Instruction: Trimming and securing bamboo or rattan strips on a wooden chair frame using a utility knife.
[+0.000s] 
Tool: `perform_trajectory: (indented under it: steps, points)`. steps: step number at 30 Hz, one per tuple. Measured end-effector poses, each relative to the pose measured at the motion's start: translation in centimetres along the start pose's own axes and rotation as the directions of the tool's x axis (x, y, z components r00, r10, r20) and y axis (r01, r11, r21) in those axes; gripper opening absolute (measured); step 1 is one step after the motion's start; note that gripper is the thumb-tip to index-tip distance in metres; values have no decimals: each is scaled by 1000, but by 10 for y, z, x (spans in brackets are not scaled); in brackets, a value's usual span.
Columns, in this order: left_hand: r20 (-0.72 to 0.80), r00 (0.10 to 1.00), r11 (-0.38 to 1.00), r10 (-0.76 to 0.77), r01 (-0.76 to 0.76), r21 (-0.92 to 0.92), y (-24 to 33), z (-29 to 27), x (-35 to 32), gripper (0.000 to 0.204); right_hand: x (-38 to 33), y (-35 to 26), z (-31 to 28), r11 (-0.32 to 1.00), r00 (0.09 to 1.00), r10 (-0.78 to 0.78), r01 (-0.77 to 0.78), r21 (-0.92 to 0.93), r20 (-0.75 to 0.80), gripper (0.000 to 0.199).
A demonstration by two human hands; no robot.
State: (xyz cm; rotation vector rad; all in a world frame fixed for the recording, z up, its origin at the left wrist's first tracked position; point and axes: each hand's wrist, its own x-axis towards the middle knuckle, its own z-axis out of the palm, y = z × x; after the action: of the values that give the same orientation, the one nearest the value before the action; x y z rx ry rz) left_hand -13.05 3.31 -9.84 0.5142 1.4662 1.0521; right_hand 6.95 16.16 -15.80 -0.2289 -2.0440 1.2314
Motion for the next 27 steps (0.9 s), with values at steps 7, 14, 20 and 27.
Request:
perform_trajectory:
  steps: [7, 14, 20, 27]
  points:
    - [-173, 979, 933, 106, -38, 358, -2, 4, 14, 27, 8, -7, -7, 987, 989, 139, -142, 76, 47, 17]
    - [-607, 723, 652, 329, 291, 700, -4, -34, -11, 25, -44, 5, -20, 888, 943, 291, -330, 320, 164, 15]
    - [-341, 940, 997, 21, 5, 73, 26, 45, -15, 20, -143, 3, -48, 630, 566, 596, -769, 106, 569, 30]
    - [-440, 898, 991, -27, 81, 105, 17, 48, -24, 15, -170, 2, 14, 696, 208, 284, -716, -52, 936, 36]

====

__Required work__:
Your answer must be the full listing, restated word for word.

__Task answer__:
Instruction: Trimming and securing bamboo or rattan strips on a wooden chair frame using a utility knife.
[+0.000s] 
Tool: `perform_trajectory: (indented under it: steps, points)`. steps: step number at 30 Hz, one per tuple. Measured end-effector poses, each relative to the pose measured at the motion's start: translation in centimetres along the start pose's own axes and rotation as the directions of the tool's x axis (x, y, z components r00, r10, r20) and y axis (r01, r11, r21) in those axes; gripper opening absolute (measured); step 1 is one step after the motion's start; note that gripper is the thumb-tip to index-tip distance in metres; values have no decimals: each is scaled by 1000, but by 10 for y, z, x (spans in brackets are not scaled); in brackets, a value's usual span.
Columns, in this order: left_hand: r20 (-0.72 to 0.80), r00 (0.10 to 1.00), r11 (-0.38 to 1.00), r10 (-0.76 to 0.77), r01 (-0.76 to 0.76), r21 (-0.92 to 0.92), y (-24 to 33), z (-29 to 27), x (-35 to 32), gripper (0.000 to 0.204); right_hand: x (-38 to 33), y (-35 to 26), z (-31 to 28), r11 (-0.32 to 1.00), r00 (0.09 to 1.00), r10 (-0.78 to 0.78), r01 (-0.77 to 0.78), r21 (-0.92 to 0.93), r20 (-0.75 to 0.80), gripper (0.000 to 0.199).
A demonstration by two human hands; no robot.
State: (xyz cm; rotation vector rad; all in a world frame fixed for the recording, z up, its origin at the left wrist's first tracked position; point and axes: each hand's wrist, its own x-axis towards the middle knuckle, its own z-axis out of the palm, y = z × x; after the action: of the values that give the same orientation, the one nearest the value before the action; x y z rx ry rz) left_hand -13.05 3.31 -9.84 0.5142 1.4662 1.0521; right_hand 6.95 16.16 -15.80 -0.2289 -2.0440 1.2314
Motion for the next 27 steps (0.9 s), with values at steps 7, 14, 20 and 27.
Request:
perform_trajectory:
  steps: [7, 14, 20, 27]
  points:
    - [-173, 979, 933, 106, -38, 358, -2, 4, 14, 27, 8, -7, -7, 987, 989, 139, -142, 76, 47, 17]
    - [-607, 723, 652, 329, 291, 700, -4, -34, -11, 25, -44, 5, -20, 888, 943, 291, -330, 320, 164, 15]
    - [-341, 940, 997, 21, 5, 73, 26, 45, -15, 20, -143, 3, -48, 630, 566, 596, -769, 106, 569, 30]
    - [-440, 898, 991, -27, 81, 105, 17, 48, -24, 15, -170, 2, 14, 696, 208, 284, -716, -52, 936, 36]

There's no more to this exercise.